Shaw was out there again on Thursday night, breezing through the eighth inning to set up a save for Cody Allen. More often than not, that’s been the combination under the watch of Indians manager Terry Francona. And no one in baseball has been relied upon more than Shaw since Tito came to town.

“Over a four-year period,” Francona said, “I’d bet you Bryan’s pitched more than probably any pitcher in baseball.”

That’s a fact.

Over the 2013-16 seasons, Shaw has logged 297 appearances, which rank first among all pitchers in baseball. The right-hander’s innings workload (280.1) ranks third among Major League relievers in that span. From 2012-2016, Shaw also leads baseball with 361 appearances, and is fifth in that five-year span with 339.2 innings pitched. Shaw has a 2.95 ERA over the past four years and a 3.05 ERA over the past five.

Shaw’s four seasons with 70-plus appearances are a franchise record, and he is one of only 14 active pitchers to have at least four years with that many outings.

“One, you’ve got to be good,” Francona said of Shaw’s high volume of games. “Two, you’ve got to be resilient. To me, it’s something that, that’s why I probably do get protective of him, because he takes the ball when a lot of other pitchers may not take the ball. There’s something to be said for that.

“And, he’s throwing harder now than he was at the beginning of the year. It’s amazing to me.”

That is also a fact. Shaw averaged 94.3 mph with his cutter on Thursday night and topped out at 95.9 mph. The righty’s pitch velocity has ticked up over the past few months, and is indeed higher than it was back at the start of the season. Shaw’s velo is also noticeably higher than it was last season.

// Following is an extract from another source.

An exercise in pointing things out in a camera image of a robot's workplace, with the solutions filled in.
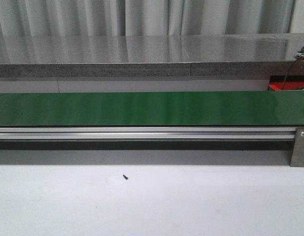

Take a look at the monthly breakdown of Shaw’s cutter velo over the past two years:


Shaw is not only throwing harder. He’s also been more effective as the season has progressed.

Remember Shaw’s four-run meltdown on July 18 in Kansas City? When fans called for his head, and reporters asked Francona if he was thinking of making a change? Well, since that game, Shaw has a 0.70 ERA with 24 strikeouts and nine walks in 29 appearances (25.2 IP). Shoot, even if you include that mess of an outing, Shaw has a 1.36 ERA in his last 43 games (39.2 IP), dating back to a rough three-game stretch in June.

The Andrew Miller Effect has also helped Shaw.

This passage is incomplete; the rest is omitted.